**Task description**
Begin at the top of the following data. Copy each line exactly until you have copied the line containing "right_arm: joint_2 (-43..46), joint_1".

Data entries
++++++++++++++++++++
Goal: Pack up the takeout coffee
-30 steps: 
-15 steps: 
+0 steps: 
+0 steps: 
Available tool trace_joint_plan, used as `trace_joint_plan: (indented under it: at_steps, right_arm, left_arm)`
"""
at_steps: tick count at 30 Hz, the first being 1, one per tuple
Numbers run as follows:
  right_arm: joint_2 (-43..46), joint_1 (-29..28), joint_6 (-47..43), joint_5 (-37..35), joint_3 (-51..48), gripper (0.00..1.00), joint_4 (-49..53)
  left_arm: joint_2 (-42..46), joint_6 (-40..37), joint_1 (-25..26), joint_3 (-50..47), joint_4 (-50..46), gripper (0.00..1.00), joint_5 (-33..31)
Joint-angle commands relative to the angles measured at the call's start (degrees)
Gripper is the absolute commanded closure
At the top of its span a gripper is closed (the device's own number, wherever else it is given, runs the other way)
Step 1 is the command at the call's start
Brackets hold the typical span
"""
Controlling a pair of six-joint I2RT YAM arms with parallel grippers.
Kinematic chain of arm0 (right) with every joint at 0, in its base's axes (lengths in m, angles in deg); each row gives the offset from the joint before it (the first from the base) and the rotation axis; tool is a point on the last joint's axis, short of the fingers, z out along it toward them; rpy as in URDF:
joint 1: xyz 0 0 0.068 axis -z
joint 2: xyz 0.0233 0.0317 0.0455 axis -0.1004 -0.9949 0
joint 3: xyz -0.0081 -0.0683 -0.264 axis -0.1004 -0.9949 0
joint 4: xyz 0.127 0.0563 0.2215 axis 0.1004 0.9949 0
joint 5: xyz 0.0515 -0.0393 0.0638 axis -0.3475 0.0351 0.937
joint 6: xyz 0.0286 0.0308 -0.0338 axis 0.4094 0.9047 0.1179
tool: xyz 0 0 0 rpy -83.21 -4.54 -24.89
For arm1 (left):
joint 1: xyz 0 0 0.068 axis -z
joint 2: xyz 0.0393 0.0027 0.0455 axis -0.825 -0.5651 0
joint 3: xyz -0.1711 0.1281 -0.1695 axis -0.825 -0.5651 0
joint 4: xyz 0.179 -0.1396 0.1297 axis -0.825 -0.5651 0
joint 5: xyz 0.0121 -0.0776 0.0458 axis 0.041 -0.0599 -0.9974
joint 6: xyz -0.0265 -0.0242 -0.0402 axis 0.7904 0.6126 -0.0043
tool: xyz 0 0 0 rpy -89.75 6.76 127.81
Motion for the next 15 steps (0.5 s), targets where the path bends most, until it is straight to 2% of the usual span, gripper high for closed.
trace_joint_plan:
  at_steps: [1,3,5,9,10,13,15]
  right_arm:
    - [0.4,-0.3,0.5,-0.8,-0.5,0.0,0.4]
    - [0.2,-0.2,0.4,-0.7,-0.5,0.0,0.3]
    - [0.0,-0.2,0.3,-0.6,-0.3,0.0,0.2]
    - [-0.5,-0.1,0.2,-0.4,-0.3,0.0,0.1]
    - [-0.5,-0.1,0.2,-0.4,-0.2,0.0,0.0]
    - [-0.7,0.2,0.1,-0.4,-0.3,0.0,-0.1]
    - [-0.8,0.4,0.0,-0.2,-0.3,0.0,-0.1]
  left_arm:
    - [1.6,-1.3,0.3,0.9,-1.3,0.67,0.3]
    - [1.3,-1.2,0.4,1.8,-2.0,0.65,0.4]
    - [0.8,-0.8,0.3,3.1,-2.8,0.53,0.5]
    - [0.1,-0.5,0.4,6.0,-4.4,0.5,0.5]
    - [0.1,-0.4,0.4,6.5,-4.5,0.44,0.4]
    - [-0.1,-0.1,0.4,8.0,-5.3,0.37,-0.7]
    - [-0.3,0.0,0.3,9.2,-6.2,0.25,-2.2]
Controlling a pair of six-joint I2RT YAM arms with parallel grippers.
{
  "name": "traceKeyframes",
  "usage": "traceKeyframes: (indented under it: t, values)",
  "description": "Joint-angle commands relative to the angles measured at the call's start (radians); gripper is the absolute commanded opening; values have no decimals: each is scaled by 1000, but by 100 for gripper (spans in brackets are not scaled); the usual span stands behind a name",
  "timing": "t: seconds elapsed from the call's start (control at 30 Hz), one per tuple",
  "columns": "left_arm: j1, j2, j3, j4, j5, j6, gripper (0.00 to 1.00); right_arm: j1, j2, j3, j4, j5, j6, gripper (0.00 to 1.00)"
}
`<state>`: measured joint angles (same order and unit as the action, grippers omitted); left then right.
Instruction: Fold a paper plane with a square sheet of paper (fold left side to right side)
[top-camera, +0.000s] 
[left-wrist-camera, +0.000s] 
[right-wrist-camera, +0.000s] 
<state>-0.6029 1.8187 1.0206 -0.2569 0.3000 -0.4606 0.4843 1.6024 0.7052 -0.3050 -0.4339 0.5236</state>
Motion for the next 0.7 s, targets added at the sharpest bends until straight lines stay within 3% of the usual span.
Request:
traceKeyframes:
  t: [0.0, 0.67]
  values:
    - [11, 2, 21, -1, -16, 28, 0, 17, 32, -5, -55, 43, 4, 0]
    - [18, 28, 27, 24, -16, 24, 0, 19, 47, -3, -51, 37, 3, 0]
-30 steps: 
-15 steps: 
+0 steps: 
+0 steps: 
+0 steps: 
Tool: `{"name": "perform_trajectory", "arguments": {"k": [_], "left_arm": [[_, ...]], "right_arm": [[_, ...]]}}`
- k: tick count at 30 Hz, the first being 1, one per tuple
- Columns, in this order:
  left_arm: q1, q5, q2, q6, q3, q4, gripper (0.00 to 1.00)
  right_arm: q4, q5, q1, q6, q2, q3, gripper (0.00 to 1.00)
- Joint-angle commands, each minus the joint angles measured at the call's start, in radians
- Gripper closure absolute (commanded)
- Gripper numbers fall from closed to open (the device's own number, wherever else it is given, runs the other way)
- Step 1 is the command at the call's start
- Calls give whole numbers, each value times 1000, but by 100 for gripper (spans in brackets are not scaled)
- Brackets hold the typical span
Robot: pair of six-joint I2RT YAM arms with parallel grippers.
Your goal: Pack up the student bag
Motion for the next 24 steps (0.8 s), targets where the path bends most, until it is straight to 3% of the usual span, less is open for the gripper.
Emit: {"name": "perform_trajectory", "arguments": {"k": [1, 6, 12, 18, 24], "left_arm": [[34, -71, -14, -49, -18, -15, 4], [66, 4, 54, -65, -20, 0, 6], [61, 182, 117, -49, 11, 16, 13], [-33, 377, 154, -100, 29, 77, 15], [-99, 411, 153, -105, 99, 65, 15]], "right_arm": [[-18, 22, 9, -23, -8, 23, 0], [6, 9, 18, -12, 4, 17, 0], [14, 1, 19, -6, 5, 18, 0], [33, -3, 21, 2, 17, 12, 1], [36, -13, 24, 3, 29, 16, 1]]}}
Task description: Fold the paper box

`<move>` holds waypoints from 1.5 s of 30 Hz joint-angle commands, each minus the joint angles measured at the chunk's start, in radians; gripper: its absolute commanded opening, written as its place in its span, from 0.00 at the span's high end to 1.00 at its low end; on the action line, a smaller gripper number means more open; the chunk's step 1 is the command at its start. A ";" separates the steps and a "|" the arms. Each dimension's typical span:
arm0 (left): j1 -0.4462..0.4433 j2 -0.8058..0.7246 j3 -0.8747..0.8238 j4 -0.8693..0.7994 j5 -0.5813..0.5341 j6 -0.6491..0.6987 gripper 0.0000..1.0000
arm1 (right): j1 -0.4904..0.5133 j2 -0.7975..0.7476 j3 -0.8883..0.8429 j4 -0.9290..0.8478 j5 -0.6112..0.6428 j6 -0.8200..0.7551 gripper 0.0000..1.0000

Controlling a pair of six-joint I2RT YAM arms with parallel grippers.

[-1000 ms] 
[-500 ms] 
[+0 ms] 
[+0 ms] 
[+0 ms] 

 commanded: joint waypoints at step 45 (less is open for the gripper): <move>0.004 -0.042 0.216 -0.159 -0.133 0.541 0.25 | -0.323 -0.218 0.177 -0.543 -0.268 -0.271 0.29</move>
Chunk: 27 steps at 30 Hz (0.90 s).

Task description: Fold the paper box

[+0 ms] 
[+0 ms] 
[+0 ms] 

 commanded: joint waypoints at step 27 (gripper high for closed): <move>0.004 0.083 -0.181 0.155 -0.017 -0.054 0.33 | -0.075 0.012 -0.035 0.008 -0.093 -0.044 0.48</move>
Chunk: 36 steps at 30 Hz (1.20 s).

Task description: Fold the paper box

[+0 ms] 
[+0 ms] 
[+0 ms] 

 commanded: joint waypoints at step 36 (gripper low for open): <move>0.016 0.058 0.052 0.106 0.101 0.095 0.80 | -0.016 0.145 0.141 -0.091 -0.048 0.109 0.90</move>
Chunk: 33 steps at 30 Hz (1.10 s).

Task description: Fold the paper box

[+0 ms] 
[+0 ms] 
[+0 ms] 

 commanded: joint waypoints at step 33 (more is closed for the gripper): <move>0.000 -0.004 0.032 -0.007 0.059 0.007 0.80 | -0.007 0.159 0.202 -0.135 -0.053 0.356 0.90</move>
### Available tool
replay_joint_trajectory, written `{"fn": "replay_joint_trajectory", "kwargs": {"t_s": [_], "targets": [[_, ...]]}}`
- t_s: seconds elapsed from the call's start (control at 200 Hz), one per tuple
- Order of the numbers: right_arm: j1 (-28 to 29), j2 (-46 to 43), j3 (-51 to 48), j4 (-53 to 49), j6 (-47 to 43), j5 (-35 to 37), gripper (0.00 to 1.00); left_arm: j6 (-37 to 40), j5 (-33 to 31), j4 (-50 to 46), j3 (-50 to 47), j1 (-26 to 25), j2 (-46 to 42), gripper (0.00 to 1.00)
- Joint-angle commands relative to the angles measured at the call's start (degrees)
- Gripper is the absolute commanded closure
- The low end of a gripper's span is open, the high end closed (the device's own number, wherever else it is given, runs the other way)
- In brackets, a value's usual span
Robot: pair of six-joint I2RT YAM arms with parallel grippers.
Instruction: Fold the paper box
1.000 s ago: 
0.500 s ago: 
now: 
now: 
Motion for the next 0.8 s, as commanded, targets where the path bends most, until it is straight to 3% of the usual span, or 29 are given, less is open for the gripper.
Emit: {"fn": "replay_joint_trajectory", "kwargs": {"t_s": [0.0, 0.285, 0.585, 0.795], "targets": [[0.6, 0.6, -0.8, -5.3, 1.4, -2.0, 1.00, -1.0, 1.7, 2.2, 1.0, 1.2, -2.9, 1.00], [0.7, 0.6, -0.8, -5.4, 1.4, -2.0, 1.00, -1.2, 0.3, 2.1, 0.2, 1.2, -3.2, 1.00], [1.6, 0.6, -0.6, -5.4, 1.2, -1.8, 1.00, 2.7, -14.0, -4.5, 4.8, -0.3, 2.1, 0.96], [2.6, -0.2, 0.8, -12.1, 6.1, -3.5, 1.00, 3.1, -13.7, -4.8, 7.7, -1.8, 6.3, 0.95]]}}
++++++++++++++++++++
**Answer to this exercise**
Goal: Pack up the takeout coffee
-30 steps: 
-15 steps: 
+0 steps: 
+0 steps: 
Available tool trace_joint_plan, used as `trace_joint_plan: (indented under it: at_steps, right_arm, left_arm)`
"""
at_steps: tick count at 30 Hz, the first being 1, one per tuple
Numbers run as follows:
  right_arm: joint_2 (-43..46), joint_1 (-29..28), joint_6 (-47..43), joint_5 (-37..35), joint_3 (-51..48), gripper (0.00..1.00), joint_4 (-49..53)

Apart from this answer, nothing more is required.